◆ **WHAT TO DO**: Copy every line below precisely, leaving nothing out.

START DATA RECORDS

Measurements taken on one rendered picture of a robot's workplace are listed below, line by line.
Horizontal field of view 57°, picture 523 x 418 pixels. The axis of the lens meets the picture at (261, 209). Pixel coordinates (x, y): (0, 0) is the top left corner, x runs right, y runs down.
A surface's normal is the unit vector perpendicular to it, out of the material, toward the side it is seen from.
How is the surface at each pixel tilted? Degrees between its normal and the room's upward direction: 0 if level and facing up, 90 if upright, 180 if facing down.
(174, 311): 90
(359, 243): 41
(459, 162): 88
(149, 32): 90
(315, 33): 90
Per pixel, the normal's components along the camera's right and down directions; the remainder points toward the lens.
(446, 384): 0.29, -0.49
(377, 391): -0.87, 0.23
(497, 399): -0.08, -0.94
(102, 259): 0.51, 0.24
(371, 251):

END DATA RECORDS

◆ **EXERCISE RESPONSE**:
Measurements taken on one rendered picture of a robot's workplace are listed below, line by line.
Horizontal field of view 57°, picture 523 x 418 pixels. The axis of the lens meets the picture at (261, 209). Pixel coordinates (x, y): (0, 0) is the top left corner, x runs right, y runs down.
A surface's normal is the unit vector perpendicular to it, out of the material, toward the side it is seen from.
How is the surface at each pixel tilted? Degrees between its normal and the room's upward direction: 0 if level and facing up, 90 if upright, 180 if facing down.
(174, 311): 90
(359, 243): 41
(459, 162): 88
(149, 32): 90
(315, 33): 90
Per pixel, the normal's components along the camera's right and down directions; the remainder points toward the lens.
(446, 384): 0.29, -0.49
(377, 391): -0.87, 0.23
(497, 399): -0.08, -0.94
(102, 259): 0.51, 0.24
(371, 251):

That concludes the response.